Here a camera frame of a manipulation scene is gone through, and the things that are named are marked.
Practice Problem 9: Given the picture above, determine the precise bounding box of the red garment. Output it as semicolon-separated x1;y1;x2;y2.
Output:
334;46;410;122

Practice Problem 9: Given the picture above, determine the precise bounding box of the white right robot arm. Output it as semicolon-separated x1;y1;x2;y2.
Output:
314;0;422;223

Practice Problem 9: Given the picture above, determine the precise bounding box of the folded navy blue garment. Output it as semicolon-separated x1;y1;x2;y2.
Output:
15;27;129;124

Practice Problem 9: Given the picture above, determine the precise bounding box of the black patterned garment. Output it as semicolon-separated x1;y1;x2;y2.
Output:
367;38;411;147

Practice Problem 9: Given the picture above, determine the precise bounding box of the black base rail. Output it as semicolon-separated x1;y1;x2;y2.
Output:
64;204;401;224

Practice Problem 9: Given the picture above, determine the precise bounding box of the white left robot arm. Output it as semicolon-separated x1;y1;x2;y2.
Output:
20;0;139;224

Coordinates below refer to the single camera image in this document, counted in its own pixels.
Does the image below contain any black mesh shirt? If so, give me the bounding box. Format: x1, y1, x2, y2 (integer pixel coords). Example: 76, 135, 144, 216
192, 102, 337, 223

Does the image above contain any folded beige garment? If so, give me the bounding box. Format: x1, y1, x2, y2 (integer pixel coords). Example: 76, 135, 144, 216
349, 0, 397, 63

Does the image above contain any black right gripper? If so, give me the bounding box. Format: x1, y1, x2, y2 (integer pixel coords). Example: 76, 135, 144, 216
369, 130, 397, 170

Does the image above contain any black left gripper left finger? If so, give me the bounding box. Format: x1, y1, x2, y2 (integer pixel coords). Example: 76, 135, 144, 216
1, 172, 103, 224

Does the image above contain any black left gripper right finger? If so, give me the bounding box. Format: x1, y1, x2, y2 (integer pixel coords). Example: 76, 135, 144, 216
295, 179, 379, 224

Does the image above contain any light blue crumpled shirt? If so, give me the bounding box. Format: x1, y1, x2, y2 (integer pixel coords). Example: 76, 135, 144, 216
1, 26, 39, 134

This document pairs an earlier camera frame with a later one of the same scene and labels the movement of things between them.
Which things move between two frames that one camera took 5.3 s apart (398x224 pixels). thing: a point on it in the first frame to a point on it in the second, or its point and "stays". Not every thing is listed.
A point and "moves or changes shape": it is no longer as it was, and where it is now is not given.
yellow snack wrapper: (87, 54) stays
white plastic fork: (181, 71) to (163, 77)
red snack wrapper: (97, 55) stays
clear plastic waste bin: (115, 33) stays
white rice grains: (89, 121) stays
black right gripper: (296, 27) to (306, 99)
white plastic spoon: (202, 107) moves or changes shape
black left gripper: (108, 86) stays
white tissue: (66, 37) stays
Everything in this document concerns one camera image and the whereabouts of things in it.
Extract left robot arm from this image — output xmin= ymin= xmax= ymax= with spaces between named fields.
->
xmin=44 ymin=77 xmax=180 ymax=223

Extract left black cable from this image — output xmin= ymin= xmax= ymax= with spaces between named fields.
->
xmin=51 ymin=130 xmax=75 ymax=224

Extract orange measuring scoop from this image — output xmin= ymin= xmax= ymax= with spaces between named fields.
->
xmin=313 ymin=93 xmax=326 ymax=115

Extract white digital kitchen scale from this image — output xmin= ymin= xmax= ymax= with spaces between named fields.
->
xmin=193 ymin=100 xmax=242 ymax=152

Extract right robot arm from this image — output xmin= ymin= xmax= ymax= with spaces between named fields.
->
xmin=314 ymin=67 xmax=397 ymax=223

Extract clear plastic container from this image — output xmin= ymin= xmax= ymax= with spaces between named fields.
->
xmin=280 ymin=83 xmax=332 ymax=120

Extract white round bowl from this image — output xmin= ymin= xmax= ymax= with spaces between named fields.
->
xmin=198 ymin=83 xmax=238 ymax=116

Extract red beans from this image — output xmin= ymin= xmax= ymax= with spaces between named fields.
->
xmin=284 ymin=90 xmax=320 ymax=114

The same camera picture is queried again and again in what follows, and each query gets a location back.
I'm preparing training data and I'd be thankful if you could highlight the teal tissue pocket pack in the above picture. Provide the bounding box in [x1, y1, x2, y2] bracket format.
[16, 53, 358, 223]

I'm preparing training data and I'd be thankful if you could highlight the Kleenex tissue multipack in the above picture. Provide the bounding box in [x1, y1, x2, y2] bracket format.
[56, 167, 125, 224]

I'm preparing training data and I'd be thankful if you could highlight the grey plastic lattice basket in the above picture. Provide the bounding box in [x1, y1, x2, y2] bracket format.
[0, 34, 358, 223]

┄┄┄┄┄┄┄┄┄┄┄┄┄┄┄┄┄┄┄┄

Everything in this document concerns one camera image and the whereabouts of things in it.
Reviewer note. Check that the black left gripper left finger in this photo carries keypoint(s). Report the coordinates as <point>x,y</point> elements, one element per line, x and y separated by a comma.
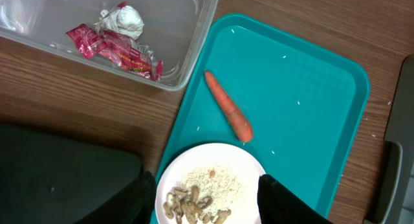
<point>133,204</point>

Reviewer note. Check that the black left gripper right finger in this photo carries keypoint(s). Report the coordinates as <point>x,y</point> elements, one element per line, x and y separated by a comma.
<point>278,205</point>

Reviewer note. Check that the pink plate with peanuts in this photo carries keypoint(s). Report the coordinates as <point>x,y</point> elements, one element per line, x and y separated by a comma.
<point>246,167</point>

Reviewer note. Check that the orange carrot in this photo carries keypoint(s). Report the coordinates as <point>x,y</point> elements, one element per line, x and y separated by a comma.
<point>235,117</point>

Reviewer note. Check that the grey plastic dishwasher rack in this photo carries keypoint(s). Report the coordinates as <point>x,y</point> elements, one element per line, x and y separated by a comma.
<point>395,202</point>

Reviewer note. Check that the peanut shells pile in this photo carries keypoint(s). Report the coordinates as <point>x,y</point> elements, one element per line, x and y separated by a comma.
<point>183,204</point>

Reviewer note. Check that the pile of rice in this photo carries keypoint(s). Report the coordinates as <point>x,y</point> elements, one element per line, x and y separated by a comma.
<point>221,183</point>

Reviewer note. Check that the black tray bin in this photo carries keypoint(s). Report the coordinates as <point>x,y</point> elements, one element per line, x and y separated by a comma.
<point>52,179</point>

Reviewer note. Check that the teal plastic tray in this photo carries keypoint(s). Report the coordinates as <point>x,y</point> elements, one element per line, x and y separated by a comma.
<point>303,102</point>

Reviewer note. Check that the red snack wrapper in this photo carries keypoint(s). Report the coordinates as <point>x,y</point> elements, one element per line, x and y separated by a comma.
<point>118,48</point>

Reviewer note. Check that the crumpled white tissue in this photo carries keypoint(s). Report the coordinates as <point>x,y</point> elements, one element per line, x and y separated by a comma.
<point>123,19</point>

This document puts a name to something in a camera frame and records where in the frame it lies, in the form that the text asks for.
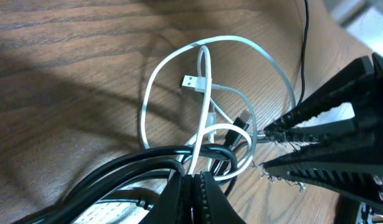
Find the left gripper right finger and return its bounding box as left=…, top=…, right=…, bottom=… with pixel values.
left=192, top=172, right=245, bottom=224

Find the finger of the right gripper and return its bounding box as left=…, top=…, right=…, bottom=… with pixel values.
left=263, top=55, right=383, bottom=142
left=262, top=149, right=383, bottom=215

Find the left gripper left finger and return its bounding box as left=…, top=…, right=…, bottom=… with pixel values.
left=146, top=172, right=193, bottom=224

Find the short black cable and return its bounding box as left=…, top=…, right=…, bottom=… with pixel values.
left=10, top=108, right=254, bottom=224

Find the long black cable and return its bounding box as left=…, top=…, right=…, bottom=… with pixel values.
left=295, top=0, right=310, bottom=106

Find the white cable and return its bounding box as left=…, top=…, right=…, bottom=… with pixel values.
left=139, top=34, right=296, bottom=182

┄┄┄┄┄┄┄┄┄┄┄┄┄┄┄┄┄┄┄┄

Required work
Search the material above for "moves". Copy each line that has it.

Answer to this problem
A point and "moves or changes shape": it is no longer as it was, and where it is now is not given.
white plastic spoon: (202, 107) moves or changes shape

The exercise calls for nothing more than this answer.